* ACTIVITY: Set down the material in full. Keep every line exactly as it is.

* SOURCE MATERIAL:
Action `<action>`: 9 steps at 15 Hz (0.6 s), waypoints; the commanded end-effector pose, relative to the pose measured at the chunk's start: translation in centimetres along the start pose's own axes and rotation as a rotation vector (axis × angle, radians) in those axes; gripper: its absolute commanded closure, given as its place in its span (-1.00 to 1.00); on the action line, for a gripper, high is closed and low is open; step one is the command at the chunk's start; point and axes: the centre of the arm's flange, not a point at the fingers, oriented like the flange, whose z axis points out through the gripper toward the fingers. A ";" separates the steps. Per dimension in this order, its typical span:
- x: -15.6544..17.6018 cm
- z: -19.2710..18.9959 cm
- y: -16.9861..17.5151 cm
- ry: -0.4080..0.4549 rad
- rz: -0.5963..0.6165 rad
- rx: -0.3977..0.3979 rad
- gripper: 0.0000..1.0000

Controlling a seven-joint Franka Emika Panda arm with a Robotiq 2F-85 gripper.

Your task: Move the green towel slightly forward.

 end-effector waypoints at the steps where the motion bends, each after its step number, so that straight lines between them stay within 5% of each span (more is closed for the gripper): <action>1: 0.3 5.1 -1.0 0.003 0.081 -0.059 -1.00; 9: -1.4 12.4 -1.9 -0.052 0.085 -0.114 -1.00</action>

* WRITTEN RESPONSE:
Action `<action>`: 9 steps at 15 Hz (0.6 s), waypoints; the commanded end-effector pose, relative to the pose measured at the chunk's start: translation in centimetres along the start pose's own axes and rotation as a rotation vector (axis × angle, radians) in those axes; gripper: its absolute commanded closure, given as its place in its span (-1.00 to 1.00); on the action line, for a gripper, high is closed and low is open; step one is the command at the chunk's start; point and axes: the centre of the arm's flange, not a point at the fingers, oriented like the flange, whose z axis points out through the gripper toward the fingers. A ";" separates the steps. Per dimension in this order, its typical span:
- x: -15.6544..17.6018 cm
- z: -19.2710..18.9959 cm
- y: -16.9861..17.5151 cm
- ry: -0.4080..0.4549 rad
- rz: -0.5963..0.6165 rad
- rx: -0.3977..0.3979 rad
- gripper: 0.0000..1.0000

Controlling a seven-joint Franka Emika Panda arm with a Robotiq 2F-85 gripper.

Your task: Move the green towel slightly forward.

 end-effector waypoints at the steps where the motion bends, each after its step number, so that straight lines between them stay within 5% of each span (more is closed for the gripper): <action>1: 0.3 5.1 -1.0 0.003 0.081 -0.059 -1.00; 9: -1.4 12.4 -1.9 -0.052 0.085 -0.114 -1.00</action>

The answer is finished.